**Data for analysis**
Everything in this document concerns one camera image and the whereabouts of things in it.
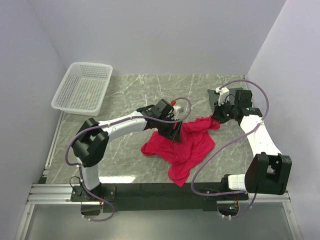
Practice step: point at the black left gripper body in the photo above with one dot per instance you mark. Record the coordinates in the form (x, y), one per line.
(166, 129)

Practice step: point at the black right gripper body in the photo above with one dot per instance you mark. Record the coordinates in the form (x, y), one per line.
(224, 112)

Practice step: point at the crimson red t-shirt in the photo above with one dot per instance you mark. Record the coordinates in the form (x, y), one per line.
(195, 144)

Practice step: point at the white perforated plastic basket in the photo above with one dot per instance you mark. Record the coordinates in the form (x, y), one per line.
(83, 88)

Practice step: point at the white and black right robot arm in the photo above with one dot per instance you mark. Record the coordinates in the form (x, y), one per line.
(269, 170)

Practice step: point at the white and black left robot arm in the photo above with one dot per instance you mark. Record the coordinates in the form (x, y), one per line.
(91, 141)

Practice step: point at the black wedge block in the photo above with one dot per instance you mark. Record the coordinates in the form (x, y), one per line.
(239, 92)

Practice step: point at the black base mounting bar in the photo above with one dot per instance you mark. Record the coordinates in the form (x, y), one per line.
(155, 196)

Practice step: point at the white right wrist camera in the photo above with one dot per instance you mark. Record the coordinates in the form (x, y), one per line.
(223, 94)

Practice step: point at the aluminium frame rail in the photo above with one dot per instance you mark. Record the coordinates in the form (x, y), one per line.
(49, 194)

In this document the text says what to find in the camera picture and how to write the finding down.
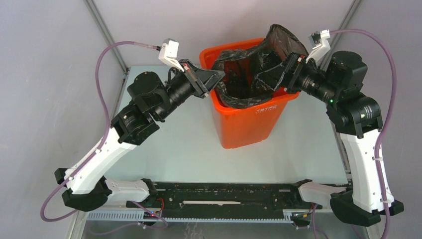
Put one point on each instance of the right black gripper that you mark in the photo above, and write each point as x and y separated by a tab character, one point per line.
297	61

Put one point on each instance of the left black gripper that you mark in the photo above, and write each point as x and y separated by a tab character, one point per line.
204	81

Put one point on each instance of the black plastic trash bag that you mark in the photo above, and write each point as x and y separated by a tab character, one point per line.
245	83

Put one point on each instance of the orange plastic trash bin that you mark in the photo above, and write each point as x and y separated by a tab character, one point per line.
241	127

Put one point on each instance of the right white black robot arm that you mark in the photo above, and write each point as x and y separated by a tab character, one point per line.
358	121

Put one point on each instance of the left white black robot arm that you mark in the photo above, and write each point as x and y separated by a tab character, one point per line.
151	101

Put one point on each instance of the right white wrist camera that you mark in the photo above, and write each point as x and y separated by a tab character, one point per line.
320	45

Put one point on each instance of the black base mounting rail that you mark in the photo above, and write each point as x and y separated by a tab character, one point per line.
225	200

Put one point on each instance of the left aluminium frame post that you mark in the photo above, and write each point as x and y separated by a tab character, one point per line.
105	32

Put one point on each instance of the white slotted cable duct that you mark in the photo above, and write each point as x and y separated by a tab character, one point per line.
138	216

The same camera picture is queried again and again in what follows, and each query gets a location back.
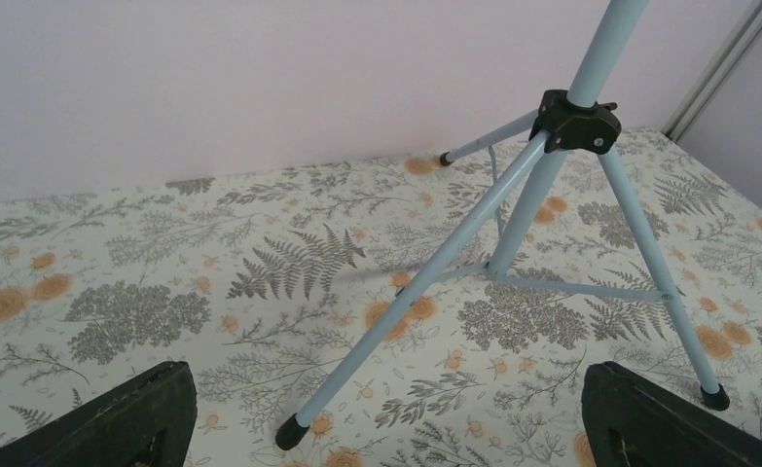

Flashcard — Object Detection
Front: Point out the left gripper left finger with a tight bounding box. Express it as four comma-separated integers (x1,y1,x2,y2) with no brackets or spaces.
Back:
0,361,198,466

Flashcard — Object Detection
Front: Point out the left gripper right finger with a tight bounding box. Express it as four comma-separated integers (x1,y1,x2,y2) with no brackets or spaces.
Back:
581,362,762,466

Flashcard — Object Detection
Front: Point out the floral patterned table mat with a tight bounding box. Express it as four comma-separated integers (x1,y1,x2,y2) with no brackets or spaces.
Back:
0,129,762,466

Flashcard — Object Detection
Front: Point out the light blue music stand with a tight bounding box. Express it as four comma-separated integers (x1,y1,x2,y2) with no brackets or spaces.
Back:
274,1,730,451

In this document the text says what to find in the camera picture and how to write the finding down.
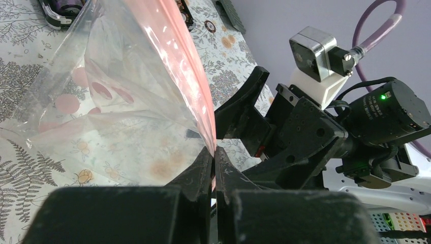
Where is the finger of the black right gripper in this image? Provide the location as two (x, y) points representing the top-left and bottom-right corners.
(214, 66), (271, 157)

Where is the floral table mat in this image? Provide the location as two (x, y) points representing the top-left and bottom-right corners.
(1, 1), (256, 243)

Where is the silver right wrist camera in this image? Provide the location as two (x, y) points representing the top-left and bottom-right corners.
(289, 26), (356, 82)

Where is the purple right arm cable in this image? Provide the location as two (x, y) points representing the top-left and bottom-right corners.
(352, 0), (431, 159)

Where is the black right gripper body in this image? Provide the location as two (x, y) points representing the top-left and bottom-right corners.
(244, 79), (430, 189)

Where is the grey building baseplate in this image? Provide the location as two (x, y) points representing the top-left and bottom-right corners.
(216, 0), (246, 34)

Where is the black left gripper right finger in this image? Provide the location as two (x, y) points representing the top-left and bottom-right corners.
(215, 147), (380, 243)

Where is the clear zip top bag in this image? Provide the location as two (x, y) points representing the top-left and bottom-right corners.
(1, 1), (216, 191)

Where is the black poker chip case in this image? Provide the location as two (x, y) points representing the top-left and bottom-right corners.
(38, 0), (196, 32)

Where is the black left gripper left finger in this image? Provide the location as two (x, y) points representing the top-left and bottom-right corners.
(23, 148), (213, 243)

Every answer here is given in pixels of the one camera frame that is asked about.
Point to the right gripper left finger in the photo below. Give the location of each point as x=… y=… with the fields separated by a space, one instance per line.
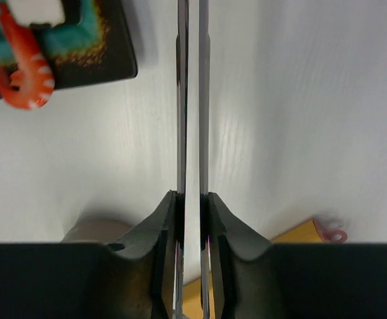
x=140 y=281

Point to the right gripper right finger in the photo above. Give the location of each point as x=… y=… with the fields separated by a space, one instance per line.
x=241 y=273

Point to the metal serving tongs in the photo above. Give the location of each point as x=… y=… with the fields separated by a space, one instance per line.
x=193 y=85

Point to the round metal lunch tin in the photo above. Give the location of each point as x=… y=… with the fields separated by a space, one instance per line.
x=102 y=230

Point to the yellow wooden block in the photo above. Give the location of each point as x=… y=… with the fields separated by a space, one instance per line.
x=306 y=232

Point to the orange toy shrimp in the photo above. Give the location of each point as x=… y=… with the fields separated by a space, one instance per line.
x=32 y=84

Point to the black square plate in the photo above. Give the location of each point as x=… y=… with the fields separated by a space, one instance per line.
x=97 y=49

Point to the white tofu cube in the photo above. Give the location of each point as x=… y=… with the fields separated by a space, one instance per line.
x=37 y=12

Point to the pink ring tag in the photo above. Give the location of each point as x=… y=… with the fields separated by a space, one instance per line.
x=330 y=230

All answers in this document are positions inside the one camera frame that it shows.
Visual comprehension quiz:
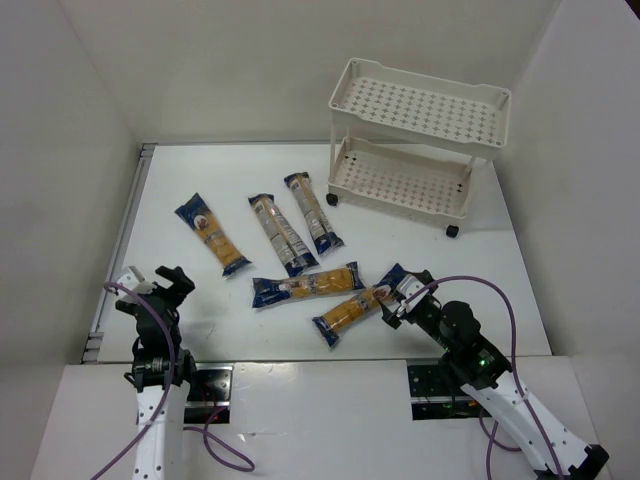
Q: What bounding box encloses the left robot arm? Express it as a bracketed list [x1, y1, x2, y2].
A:
[115, 266, 196, 479]

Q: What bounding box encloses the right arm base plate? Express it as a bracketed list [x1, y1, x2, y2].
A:
[407, 362, 482, 421]

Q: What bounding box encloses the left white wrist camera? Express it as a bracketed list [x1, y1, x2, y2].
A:
[115, 266, 155, 295]

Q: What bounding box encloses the horizontal pasta bag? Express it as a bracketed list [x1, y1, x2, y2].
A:
[252, 261, 366, 309]

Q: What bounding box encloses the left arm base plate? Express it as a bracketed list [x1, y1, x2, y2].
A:
[184, 363, 233, 426]

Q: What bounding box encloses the white two-tier rolling cart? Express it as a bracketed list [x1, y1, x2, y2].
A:
[326, 58, 512, 238]

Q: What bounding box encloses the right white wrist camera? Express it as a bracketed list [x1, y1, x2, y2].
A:
[396, 273, 430, 316]

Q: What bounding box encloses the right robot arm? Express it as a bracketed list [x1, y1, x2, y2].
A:
[375, 271, 609, 479]

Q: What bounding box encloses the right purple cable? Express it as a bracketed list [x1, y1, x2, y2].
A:
[399, 275, 559, 476]

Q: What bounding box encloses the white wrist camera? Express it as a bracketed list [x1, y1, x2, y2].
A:
[115, 266, 155, 295]
[396, 273, 430, 316]

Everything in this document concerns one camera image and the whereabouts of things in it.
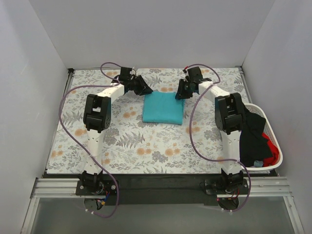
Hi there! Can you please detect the teal t shirt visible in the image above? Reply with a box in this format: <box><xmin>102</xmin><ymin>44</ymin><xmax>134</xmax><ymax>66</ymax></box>
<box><xmin>142</xmin><ymin>91</ymin><xmax>185</xmax><ymax>125</ymax></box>

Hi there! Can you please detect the black t shirt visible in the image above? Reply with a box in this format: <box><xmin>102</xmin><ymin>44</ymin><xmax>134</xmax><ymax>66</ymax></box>
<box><xmin>239</xmin><ymin>107</ymin><xmax>272</xmax><ymax>167</ymax></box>

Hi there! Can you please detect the red t shirt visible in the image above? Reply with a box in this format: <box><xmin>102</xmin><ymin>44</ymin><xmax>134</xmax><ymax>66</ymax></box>
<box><xmin>262</xmin><ymin>133</ymin><xmax>279</xmax><ymax>167</ymax></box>

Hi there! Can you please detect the aluminium front rail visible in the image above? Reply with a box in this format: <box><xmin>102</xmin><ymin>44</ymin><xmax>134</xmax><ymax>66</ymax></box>
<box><xmin>21</xmin><ymin>176</ymin><xmax>304</xmax><ymax>234</ymax></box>

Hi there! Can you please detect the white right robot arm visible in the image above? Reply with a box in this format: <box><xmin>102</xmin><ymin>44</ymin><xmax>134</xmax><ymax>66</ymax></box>
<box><xmin>175</xmin><ymin>64</ymin><xmax>246</xmax><ymax>176</ymax></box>

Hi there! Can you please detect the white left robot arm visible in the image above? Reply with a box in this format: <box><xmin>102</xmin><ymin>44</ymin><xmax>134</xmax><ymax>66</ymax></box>
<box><xmin>83</xmin><ymin>67</ymin><xmax>153</xmax><ymax>175</ymax></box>

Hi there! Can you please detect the white laundry basket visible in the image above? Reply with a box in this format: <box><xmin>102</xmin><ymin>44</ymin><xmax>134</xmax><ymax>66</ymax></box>
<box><xmin>245</xmin><ymin>103</ymin><xmax>283</xmax><ymax>172</ymax></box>

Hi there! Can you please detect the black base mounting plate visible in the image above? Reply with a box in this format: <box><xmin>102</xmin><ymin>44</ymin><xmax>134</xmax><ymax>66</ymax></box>
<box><xmin>76</xmin><ymin>174</ymin><xmax>249</xmax><ymax>206</ymax></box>

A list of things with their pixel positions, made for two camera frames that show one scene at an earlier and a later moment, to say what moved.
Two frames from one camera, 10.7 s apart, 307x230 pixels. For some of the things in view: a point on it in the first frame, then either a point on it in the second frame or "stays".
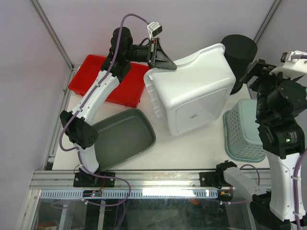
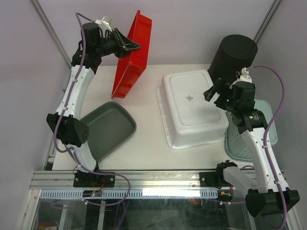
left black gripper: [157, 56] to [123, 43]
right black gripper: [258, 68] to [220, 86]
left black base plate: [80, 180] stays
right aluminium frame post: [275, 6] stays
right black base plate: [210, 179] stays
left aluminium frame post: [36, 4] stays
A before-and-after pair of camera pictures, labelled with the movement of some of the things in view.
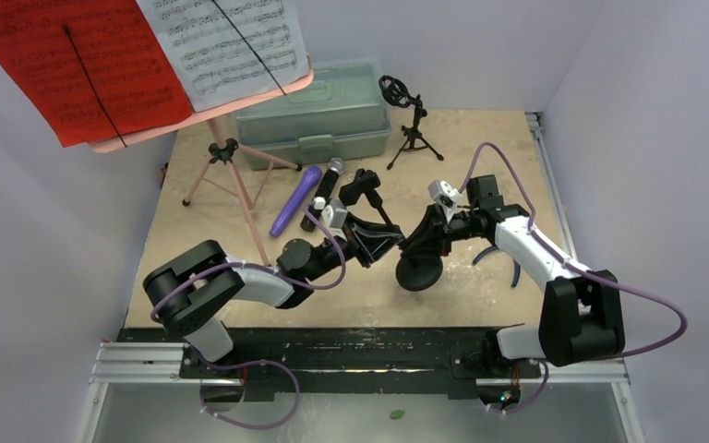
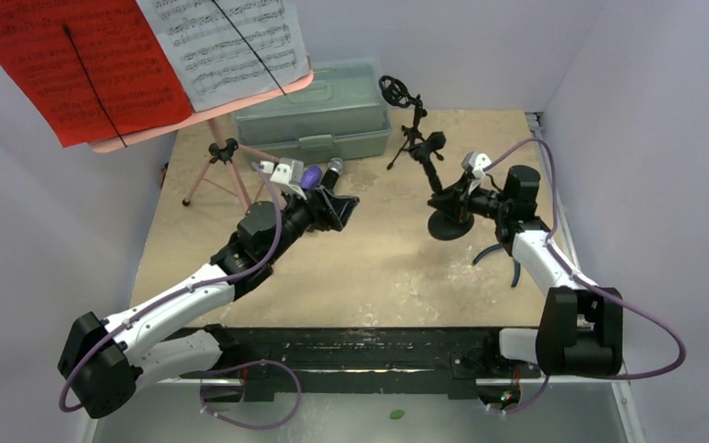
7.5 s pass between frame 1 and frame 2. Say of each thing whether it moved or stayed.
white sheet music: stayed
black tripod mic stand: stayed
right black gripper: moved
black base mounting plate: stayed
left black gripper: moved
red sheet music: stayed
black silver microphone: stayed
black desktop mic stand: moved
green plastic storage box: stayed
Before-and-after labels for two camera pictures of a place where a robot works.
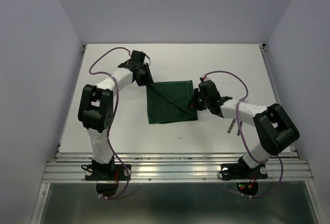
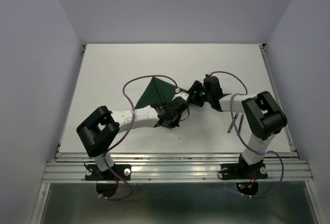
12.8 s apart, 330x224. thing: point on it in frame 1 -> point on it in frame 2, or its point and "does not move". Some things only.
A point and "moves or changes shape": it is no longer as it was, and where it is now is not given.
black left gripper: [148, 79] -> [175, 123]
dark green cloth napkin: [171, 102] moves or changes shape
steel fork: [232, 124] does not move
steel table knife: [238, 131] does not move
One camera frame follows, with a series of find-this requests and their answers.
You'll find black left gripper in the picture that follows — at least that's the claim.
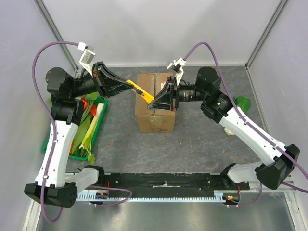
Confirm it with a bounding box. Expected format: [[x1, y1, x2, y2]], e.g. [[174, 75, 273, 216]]
[[70, 61, 133, 100]]

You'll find yellow utility knife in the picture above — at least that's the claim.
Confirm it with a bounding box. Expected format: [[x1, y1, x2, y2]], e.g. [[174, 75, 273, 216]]
[[126, 80, 154, 104]]

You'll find brown cardboard express box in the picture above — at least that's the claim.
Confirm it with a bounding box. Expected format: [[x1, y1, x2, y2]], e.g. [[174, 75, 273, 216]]
[[135, 73, 176, 133]]

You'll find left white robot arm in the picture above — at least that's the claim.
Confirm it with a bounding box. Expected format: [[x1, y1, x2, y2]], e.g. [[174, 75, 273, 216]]
[[24, 62, 134, 208]]

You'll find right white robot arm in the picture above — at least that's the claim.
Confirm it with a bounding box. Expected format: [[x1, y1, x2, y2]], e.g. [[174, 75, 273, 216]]
[[148, 67, 300, 190]]

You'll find orange carrot toy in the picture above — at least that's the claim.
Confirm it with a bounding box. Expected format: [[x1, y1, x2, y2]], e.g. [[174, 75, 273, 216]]
[[81, 98, 97, 116]]

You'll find green vegetable tray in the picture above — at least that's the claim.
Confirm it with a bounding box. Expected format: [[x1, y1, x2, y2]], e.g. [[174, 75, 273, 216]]
[[42, 97, 109, 161]]

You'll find white radish toy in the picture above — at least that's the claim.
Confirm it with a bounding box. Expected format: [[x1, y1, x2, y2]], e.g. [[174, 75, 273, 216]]
[[224, 128, 234, 136]]

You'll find green bok choy leaf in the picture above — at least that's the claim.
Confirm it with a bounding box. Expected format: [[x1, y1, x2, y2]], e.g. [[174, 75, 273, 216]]
[[233, 96, 251, 114]]

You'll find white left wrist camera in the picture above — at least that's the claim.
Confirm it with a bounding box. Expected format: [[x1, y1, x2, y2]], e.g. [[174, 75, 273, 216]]
[[77, 42, 96, 76]]

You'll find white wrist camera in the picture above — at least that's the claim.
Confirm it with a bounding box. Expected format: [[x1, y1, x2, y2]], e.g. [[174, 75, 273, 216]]
[[167, 57, 186, 85], [77, 42, 96, 76]]

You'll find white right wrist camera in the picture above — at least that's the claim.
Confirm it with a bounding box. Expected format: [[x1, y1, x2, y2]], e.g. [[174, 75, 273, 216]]
[[167, 57, 186, 85]]

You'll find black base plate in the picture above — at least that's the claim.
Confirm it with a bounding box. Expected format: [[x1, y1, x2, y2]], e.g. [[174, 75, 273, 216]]
[[96, 173, 250, 193]]

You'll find aluminium frame post left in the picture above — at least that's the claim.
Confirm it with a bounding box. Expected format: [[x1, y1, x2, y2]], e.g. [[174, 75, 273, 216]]
[[33, 0, 78, 72]]

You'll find aluminium frame post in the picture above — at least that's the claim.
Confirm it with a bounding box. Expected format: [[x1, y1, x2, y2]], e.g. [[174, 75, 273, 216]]
[[33, 0, 78, 72], [245, 0, 289, 71]]

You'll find grey cable duct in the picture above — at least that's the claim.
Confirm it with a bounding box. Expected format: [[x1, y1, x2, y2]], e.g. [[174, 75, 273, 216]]
[[76, 190, 226, 203]]

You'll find aluminium frame post right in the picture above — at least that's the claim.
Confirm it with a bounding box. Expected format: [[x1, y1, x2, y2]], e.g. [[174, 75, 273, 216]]
[[245, 0, 289, 71]]

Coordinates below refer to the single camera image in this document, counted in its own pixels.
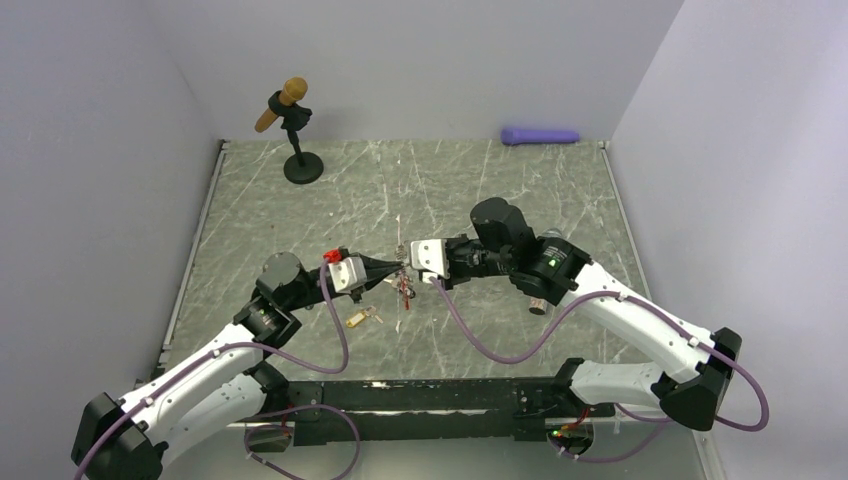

**What the task asks**
Reproduce, word for word, the lines from the one containing "You'll find aluminium frame post left" to the end of the material, both ends included. No picture is copied.

**Output for this exercise**
You'll find aluminium frame post left in the picture above — at least that's the claim.
Confirm it with a bounding box. Expected format: [[x1, y1, x2, y2]], e.g. [[174, 75, 273, 216]]
[[33, 0, 78, 72]]

You'll find aluminium frame post in the picture above — at least that's the claim.
Confirm it with a bounding box. Expected format: [[x1, y1, x2, y2]], e.g. [[174, 75, 273, 216]]
[[33, 0, 78, 72], [245, 0, 289, 71]]

You'll find grey cable duct in the picture above — at least that's the claim.
Confirm it with a bounding box. Expected format: [[x1, y1, x2, y2]], e.g. [[174, 75, 273, 216]]
[[76, 190, 226, 203]]

You'll find aluminium frame post right in the picture above — at least that's the claim.
Confirm it with a bounding box. Expected format: [[x1, y1, x2, y2]], e.g. [[174, 75, 273, 216]]
[[245, 0, 289, 71]]

Coordinates below refer to the single camera image in this document, counted in its own pixels.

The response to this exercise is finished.